Éditorial : Quand l’État avance, les saboteurs paniquent

Éditorial : Quand l’État avance, les saboteurs paniquent

À écouter Moïse Jean-Charles sur les ondes d’une radio de la capitale ce lundi 26 janvier, une certitude s’impose : le mal qui ronge la vie politique haïtienne dépasse le simple désaccord idéologique. Tandis que le Président du Conseil Présidentiel de Transition, Laurent Saint-Cyr, et le Premier ministre Alix Didier Fils-Aimé ont déjà publié le décret électoral et le calendrier électoral, engageant résolument le pays sur la voie d’élections crédibles, honnêtes et démocratiques, certains acteurs persistent à semer la confusion et le chaos.

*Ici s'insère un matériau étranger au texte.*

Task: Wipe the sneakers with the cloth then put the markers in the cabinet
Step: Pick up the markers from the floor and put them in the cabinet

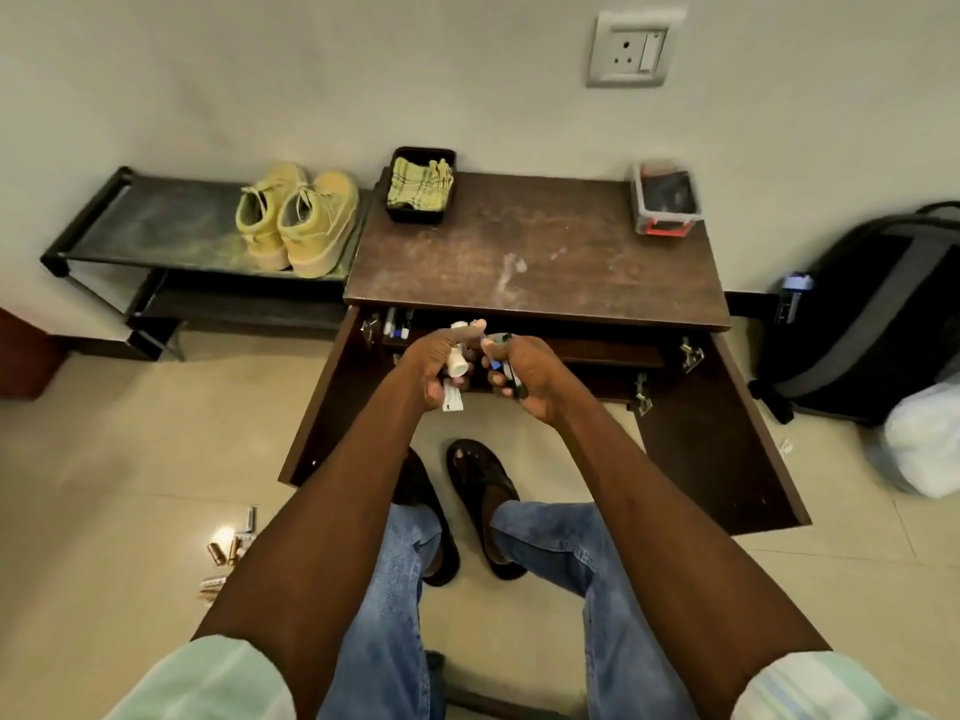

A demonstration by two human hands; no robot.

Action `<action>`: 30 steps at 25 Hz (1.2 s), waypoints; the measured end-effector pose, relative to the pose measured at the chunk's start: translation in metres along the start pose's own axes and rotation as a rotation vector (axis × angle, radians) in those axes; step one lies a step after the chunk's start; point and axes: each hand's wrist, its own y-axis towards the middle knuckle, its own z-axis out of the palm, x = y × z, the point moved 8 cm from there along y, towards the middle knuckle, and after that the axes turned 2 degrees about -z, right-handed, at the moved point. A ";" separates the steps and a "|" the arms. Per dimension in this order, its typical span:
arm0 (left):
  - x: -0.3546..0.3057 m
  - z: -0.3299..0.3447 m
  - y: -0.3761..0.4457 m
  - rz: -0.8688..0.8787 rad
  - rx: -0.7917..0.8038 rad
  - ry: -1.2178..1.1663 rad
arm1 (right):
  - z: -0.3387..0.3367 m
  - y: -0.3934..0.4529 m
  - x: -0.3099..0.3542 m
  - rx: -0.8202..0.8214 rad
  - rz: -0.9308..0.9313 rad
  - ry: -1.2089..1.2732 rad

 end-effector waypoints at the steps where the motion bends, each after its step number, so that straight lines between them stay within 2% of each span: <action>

Ces avancées ne relèvent ni de l’annonce ni de l’illusion. Elles traduisent une volonté politique affirmée de restaurer l’autorité de l’État et de stabiliser le pays, portée par le Premier ministre Alix Didier Fils-Aimé et soutenue par le Président du Conseil Présidentiel de Transition, Laurent Saint-Cyr, dans un effort constant de bâtir un consensus pacifique et de préparer les élections. Pourtant, certains membres du Conseil Présidentiel de Transition, au nombre de cinq , cherchent à remplacer le Premier ministre en pleine phase de reconquête sécuritaire et électorale, une manœuvre dangereuse qui menace la continuité de l’État et offre un répit aux gangs. Ceux qui s’y livrent se posent objectivement en ennemis de la stabilité nationale et en artisans conscients de l’instabilité.

Sur le terrain, la dynamique est tangible : les gangs subissent de plein fouet la force de l’État. Traqués, dispersés, affaiblis, ils fuient sous l’effet des opérations soutenues de la Police Nationale d’Haïti. Des quartiers longtemps livrés à la peur et rendus inaccessibles retrouvent progressivement la vie, permettant à la population de renouer avec l’espace public. La peur change de camp, et c’est un signal puissant envoyé à la nation : l’État avance et la stabilité progresse.

C’est pourtant dans ce contexte d’efforts et de résultats que Moïse Jean-Charles, pourtant bénéficiaire de responsabilités publiques, choisit la voie de l’irresponsabilité. Discours incendiaires, menaces à peine voilées, contradictions permanentes : son double jeu ne trompe plus personne. Dénoncer la Primature tout en profitant des leviers du pouvoir relève moins de la contestation politique que d’une entreprise méthodique de déstabilisation. Parler de « libération nationale » tout en fragilisant les institutions est une imposture.

Mais cette dérive ne se limite pas à un seul homme. Certains politiciens haïtiens, dissimulant leurs ambitions derrière des critiques répétées contre l’international et Washington, se comportent eux aussi en saboteurs de la République. Leurs discours ne protègent ni la souveraineté nationale ni l’intérêt collectif. Ils alimentent l’instabilité, retardent le processus électoral et hypothèquent les aspirations légitimes de millions d’Haïtiens qui ne réclament qu’une chose : la paix, la stabilité et le retour à l’ordre démocratique.

Haïti mérite mieux que les manœuvres politiciennes et les postures destructrices. Elle a besoin de continuité, de responsabilité et de hauteur d’État. La stabilité n’est plus un slogan : elle se construit chaque jour, sur le terrain, pendant que l’État avance, que les gangs reculent et que le pays se prépare à retrouver la voie des urnes. Le peuple haïtien, lui, n’attend plus des discours. Il attend des résultats.